The butt is the end of something, and buttock is the diminutive of butt, it is the end of the torso and where the lower limb begins; to the anatomist it is the gluteal region. The gluteal muscles, which form the bulk of the buttocks in the slim subject, stabilise the hip and make upright bipedal walking possible. But the buttocks are a target area for fat deposition, varying in racial characteristic, so some are termed steatopygenous by their proclivity to get outsize buttocks in relation to the rest of the body’s structure.

Gluteus maximus is attached proximally and medially to the back of the pelvis, its thick coarse fibers pass laterally and downwards to insert in part into the back of the femur, but mostly into the ilio-tibial tract which descends down the outside of the thigh to attach to lower femur and upper tibia.
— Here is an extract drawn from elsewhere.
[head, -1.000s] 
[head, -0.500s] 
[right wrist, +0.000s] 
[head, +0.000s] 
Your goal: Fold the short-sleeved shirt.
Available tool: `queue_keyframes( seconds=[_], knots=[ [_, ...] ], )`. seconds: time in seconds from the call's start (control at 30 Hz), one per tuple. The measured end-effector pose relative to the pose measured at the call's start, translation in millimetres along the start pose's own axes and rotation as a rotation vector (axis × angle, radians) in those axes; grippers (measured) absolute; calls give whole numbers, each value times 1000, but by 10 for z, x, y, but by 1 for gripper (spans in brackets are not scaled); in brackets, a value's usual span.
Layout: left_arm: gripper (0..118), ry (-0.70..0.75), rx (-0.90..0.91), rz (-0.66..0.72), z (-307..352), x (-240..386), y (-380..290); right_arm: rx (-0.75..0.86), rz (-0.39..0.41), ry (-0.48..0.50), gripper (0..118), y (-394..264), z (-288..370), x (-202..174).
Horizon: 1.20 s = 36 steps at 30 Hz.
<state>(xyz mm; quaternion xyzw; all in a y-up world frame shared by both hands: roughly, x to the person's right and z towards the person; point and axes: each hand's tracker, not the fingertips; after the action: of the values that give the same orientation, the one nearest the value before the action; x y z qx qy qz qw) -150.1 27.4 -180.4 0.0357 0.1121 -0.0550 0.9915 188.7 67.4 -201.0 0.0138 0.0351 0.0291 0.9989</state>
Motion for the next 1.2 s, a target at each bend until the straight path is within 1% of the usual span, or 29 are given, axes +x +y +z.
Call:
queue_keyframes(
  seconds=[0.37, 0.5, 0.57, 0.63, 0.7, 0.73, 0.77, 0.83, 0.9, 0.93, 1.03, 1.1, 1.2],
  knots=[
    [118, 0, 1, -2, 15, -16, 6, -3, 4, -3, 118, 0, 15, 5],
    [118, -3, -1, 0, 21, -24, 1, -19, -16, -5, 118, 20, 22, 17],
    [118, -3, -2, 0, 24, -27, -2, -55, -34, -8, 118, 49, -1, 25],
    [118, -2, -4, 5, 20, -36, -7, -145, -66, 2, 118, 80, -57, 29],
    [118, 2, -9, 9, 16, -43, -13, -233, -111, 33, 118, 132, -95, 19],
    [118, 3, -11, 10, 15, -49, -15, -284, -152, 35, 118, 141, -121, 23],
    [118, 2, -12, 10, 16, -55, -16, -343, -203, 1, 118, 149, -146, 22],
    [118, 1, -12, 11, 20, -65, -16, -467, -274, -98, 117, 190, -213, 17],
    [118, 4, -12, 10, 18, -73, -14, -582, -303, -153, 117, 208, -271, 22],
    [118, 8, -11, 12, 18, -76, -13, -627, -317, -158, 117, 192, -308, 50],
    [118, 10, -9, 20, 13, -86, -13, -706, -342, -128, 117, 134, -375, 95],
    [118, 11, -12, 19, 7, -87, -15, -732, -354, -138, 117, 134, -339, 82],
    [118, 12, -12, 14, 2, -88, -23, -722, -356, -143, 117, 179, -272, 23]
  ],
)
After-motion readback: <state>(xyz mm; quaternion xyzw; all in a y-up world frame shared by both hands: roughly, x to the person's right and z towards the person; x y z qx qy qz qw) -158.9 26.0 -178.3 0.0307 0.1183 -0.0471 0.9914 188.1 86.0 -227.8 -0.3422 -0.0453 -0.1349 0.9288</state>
Gluteus medius and minimus hidden beneath maximus, do not contribute to the size of the buttock.

Not unlike the breast, the buttock is an object of concupiscence, some like them small and neat, others like them large. So, like the breast, this creates a field for the surgeon, to make larger or smaller the buttocks of the presenting patient, of either sex (or sometimes in process of changing sex), in the range of procedures known as gluteoplasty. Although this might in some instances be a corrective procedure for the effects of an injury, in others it is an esthetic procedure which may augment the buttocks by a prosthesis inserted beneath the muscles, or reshape the buttocks by liposculpture, to the desired appearance.